Además de haberse desempeñado como promotoras de salud durante años, Leopoldina, Carmenza y otras de sus compañeras crearon un comedor comunitario, en el cual hoy también entregan su tiempo y energías Idalí Vallejo y María Rodríguez. El comedor funciona en instalaciones de la comunidad que en el pasado sirvieron de retén policial. Donde antes hubo calabozos ahora se alimenta a personas en situación de precariedad. “El interés no es otro sino el bien común de la gente; el único requisito es que tengan hambre”, explica Carmenza. Un mensaje claro, que han sabido reconocer los vecinos de Las Colinas. Cuando el Distrito quiso cooptar la experiencia y la puso en peligro, al pretender adueñarse de ella, fue la comunidad la que defendió a sus gestoras.

Lazos de fraternidad

A media tarde, la reunión da paso a un momento de relajación. Con música de fondo, Leopoldina dirige una terapia física a los asistentes, a partir de ejercicios musculares. La rutina es la misma cada semana y sus beneficios patentes.

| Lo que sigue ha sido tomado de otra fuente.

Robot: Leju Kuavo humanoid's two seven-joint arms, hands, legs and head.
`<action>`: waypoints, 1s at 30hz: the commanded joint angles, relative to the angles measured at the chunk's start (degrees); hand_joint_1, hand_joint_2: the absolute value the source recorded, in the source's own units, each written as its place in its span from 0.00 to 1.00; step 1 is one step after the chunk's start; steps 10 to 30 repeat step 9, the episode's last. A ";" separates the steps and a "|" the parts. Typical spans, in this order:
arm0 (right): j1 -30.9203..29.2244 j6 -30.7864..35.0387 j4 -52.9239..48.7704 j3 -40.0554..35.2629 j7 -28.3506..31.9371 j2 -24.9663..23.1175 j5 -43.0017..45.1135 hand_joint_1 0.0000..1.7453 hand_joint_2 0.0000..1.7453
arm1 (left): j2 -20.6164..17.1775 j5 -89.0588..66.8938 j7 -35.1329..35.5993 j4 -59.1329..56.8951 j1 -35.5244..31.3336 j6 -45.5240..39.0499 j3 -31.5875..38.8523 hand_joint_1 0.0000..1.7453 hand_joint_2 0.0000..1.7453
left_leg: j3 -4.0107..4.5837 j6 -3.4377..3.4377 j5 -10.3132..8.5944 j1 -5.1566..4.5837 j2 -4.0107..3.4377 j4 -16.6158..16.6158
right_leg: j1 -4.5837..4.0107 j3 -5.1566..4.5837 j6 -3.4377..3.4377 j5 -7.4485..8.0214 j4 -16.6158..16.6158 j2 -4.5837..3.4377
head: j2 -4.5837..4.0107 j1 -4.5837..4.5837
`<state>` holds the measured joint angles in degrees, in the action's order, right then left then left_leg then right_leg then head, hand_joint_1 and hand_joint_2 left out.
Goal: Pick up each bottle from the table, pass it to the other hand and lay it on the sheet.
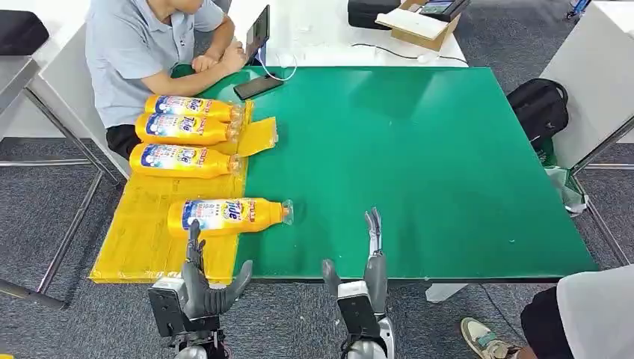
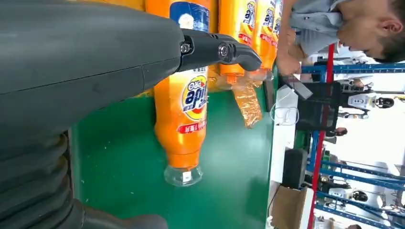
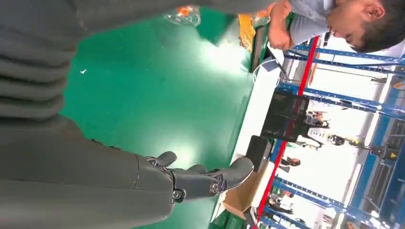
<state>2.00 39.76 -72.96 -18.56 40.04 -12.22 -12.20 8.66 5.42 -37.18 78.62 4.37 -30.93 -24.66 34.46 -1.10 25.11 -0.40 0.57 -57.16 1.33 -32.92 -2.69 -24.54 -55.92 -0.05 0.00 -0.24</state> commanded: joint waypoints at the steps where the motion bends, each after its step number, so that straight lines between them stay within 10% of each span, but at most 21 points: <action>1: -0.50 -3.92 1.21 -2.69 -2.31 0.91 4.02 0.00 1.00 | -1.84 0.92 0.70 -1.57 -1.33 -1.39 -2.33 0.00 1.00 | -0.09 0.06 0.02 0.04 0.01 0.02 | -0.05 0.10 0.09 -0.03 0.02 0.04 | 0.00 0.02; 30: -0.26 -4.87 3.80 -5.90 -3.27 3.67 3.49 0.00 1.00 | -2.53 2.00 0.72 0.60 -1.02 -1.67 -4.63 0.00 1.00 | -0.15 0.07 0.05 0.08 -0.04 0.04 | -0.09 0.20 0.10 -0.02 0.10 0.00 | 0.00 0.00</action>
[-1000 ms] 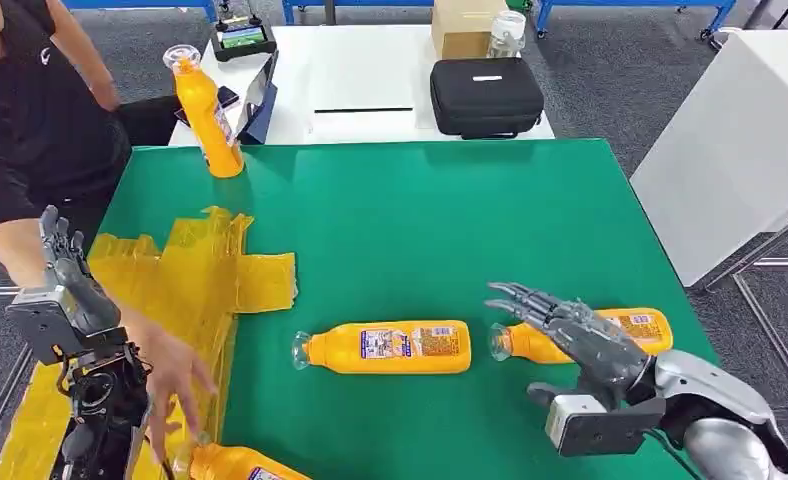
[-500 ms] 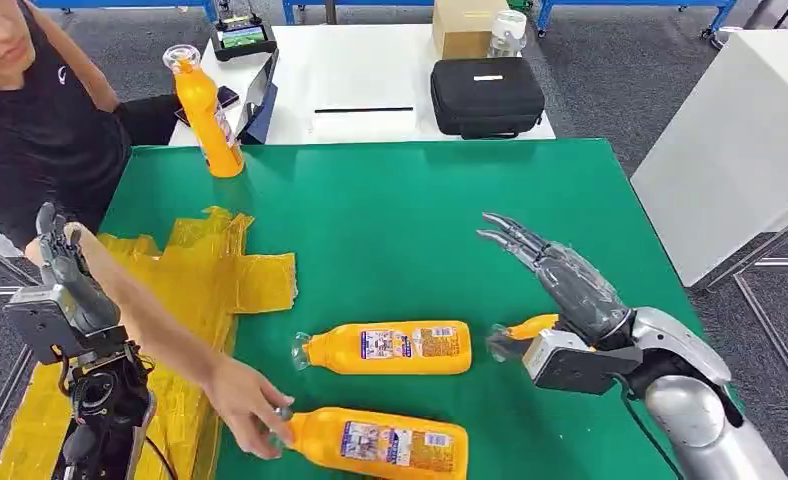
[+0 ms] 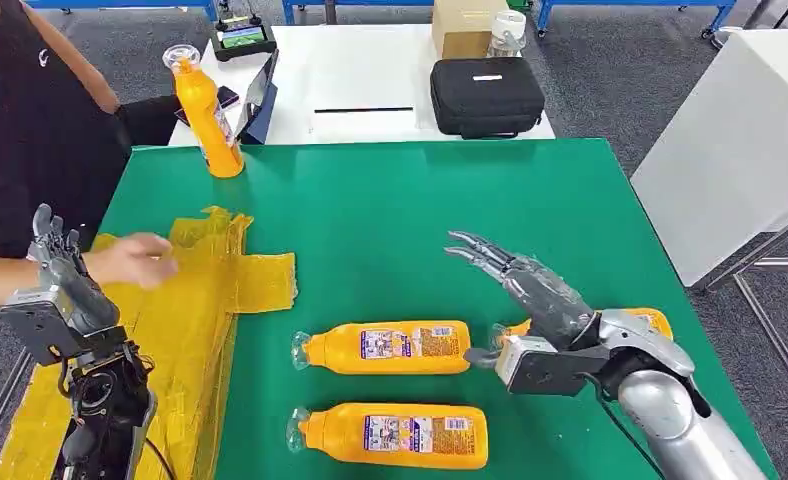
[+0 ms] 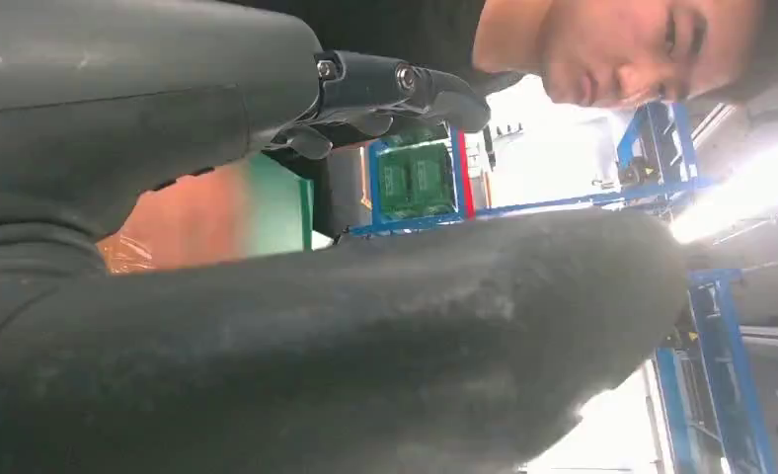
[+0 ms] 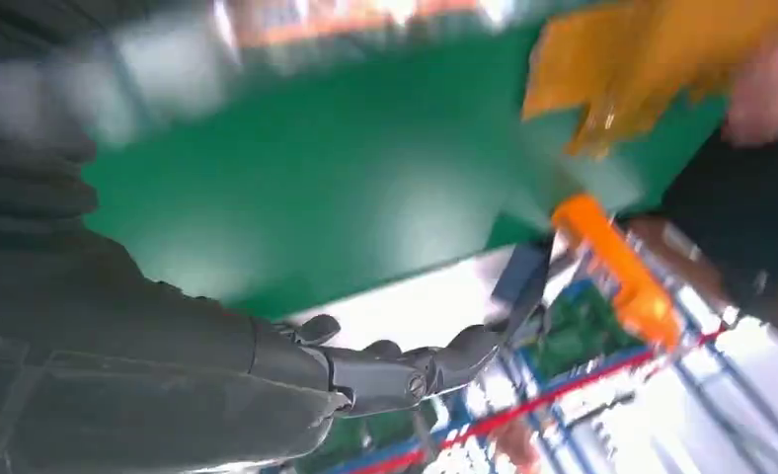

El trabajo con los ancianos se remonta al año 2000. Las huellas de quienes han participado desde entonces están plasmadas sobre cartulinas que cuelgan de las paredes y adornan la estancia en la que tiene lugar la reunión. En un costado: un mural colorido retrata a gran escala un paisaje rural. Fotografías recuerdan capacitaciones realizadas en beneficio común, paseos a distintos municipios cercanos y diversas actividades programadas durante todo este tiempo. Los recursos con que funciona el trabajo han sido auto-gestionados. Leopoldina, Carmenza y sus compañeras han dado a su grupo el nombre de Mujeres por la vida y sus acciones equivalen a las de una comunidad eclesial de base.

El interés por entender la realidad, leer el presente a la luz de la fe y buscar caminos para el compromiso cristiano es uno de los aspectos de su espiritualidad. Luego del momento de relajación, Leopoldina comparte experiencias de un reciente viaje a Bucaramanga, donde participó de un encuentro de creyentes que durante años se han propuesto apoyar una salida negociada al conflicto, desde su lugar en la sociedad. Entre quienes la escuchan hay personas golpeadas por la guerra, que no ocultan su incertidumbre ni las heridas todavía abiertas que ha dejado la violencia en la mente y en los corazones. Debaten. Leopoldina insiste en que la paz depende de cada uno.

A la reflexión le sigue una oración y la reunión termina con una cena. A algunos la mesa compartida les suministra la única comida real del día. A todos los vincula en lazos de fraternidad madurados con los años y el cuidado. Ve uno aquello y piensa en las catacumbas, esos espacios al margen en que se gestó la autenticidad de la Iglesia en tiempos de confusión.